The Bulletin magazine launched an Australian National Flag Quest on 1 August 1971 in time for the visit of Queen Elizabeth II to open the Sydney Opera House in October 1973; 10 designs were chosen from the 2,000 submitted and these were displayed by major stores in the capital cities and main provincial centres during 1972.

At the July 1982 National Conference of the Australian Labor Party in Canberra, the party changed its policy platform in regard to national symbols to: "Initiate and Support moves to establish with popular acceptance an Australian flag ... which will more distinctively reflect our national independence and identity."

It was reported in The Australian newspaper on 28 January 1984 that, "It is understood that Federal Cabinet will soon decide how best to ignite the debate on the pros and cons of changing the flag before the issue is put to a national vote before the 1988 bicentenary year. The Minister for Housing and Construction Mr Chris Hurford publicly revealed yesterday that the Government had not allowed economic discussions to completely swamp cabinet debate on the flag."

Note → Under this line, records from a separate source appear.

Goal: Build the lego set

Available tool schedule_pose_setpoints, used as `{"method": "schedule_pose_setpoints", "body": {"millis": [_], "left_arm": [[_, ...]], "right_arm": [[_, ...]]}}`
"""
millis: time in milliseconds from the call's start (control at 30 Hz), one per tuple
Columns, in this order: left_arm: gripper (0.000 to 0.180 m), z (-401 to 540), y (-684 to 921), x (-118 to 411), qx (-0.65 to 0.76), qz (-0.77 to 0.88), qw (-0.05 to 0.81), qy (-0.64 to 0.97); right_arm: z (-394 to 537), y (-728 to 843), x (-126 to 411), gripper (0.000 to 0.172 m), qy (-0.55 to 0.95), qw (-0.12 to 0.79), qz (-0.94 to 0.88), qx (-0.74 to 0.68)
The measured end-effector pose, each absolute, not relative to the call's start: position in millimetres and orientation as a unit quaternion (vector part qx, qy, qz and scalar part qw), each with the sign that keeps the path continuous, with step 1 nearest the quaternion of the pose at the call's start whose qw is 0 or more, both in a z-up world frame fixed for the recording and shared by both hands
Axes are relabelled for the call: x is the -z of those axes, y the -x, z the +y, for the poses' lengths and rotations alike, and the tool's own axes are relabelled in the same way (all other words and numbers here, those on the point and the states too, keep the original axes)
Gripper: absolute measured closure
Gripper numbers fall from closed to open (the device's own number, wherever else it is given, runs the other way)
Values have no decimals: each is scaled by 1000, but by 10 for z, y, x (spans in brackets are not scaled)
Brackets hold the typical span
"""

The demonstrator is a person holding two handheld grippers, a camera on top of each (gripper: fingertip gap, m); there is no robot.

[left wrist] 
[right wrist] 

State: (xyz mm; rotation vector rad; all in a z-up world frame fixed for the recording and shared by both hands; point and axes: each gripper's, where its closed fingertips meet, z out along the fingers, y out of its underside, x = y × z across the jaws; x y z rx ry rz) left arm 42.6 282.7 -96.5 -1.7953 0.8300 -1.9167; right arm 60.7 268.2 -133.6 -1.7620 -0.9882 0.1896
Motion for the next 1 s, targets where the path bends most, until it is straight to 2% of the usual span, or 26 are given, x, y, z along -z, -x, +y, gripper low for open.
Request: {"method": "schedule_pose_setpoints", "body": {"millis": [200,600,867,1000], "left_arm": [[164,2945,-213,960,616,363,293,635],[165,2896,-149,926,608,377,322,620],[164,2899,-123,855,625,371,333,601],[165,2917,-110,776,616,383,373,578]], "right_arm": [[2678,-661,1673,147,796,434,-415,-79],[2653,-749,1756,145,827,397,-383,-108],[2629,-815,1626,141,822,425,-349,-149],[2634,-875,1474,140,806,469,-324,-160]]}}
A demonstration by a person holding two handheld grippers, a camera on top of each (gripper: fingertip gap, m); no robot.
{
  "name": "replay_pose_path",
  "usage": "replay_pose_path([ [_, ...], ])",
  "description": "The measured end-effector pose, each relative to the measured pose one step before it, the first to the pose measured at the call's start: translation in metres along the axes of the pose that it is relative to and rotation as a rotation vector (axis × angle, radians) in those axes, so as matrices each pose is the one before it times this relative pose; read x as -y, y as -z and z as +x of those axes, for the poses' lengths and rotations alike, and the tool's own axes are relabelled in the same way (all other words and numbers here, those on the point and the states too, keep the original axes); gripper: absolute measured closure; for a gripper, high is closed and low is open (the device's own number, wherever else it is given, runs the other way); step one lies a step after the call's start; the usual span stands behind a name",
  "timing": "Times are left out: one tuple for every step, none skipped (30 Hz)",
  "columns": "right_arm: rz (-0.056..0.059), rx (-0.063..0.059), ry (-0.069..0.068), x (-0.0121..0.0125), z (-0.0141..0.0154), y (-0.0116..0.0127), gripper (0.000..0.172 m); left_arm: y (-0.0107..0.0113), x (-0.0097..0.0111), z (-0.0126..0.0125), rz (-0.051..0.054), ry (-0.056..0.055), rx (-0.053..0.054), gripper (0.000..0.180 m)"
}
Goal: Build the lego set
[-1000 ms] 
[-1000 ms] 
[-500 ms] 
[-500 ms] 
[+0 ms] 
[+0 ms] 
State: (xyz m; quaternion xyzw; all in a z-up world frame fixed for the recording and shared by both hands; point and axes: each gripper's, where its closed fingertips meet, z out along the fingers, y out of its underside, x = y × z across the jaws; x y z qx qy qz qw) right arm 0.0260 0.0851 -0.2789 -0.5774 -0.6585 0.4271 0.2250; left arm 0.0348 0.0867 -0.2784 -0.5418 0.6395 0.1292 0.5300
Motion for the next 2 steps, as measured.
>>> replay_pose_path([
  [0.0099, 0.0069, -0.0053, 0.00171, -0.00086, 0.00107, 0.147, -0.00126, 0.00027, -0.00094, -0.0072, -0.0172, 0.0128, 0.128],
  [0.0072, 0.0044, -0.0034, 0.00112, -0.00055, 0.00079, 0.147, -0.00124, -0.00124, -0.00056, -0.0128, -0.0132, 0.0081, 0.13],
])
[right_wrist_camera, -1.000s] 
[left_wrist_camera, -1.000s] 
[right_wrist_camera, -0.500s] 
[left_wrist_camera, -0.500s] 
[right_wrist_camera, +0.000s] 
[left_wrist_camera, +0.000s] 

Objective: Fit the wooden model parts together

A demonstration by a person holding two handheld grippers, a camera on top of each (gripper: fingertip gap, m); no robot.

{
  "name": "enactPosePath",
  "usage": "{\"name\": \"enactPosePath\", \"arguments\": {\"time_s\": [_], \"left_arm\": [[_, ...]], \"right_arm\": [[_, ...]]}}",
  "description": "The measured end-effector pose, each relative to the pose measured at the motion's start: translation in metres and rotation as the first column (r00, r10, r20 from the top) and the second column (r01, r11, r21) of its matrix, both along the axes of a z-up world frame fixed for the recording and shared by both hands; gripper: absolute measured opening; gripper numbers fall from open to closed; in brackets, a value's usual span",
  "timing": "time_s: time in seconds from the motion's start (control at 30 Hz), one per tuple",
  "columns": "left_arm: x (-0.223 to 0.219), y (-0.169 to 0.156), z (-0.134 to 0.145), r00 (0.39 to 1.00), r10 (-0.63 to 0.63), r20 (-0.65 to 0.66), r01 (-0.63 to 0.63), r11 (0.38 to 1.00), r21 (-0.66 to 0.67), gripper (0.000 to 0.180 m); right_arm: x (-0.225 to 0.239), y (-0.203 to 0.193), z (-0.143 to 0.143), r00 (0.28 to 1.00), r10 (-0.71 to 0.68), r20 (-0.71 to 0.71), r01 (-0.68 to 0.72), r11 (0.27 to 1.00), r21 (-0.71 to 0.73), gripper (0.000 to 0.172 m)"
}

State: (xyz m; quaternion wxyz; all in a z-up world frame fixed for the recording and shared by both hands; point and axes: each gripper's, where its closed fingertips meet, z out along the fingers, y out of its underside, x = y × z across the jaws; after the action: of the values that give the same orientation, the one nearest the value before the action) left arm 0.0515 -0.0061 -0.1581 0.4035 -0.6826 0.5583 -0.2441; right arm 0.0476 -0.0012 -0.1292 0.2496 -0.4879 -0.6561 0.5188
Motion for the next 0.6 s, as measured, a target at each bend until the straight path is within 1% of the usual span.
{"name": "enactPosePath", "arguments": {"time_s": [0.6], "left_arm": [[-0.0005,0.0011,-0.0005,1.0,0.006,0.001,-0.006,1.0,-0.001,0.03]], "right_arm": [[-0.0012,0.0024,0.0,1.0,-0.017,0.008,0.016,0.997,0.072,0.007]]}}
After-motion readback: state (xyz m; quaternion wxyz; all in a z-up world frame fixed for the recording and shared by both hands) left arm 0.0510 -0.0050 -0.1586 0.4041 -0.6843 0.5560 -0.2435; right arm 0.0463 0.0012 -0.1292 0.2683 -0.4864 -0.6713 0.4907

The prime minister, Bob Hawke, subsequently announced in the House of Representatives that the design of the Australian flag would not be reviewed by the Australian government before or during the bicentenary year.

Paul Keating publicly championed the cause of a new flag during his term as prime minister, including on a state visit to Indonesia. He was quoted as saying:
I do not believe that the symbols and the expression of the full sovereignty of Australian nationhood can ever be complete while we have a flag with the flag of another country on the corner of it.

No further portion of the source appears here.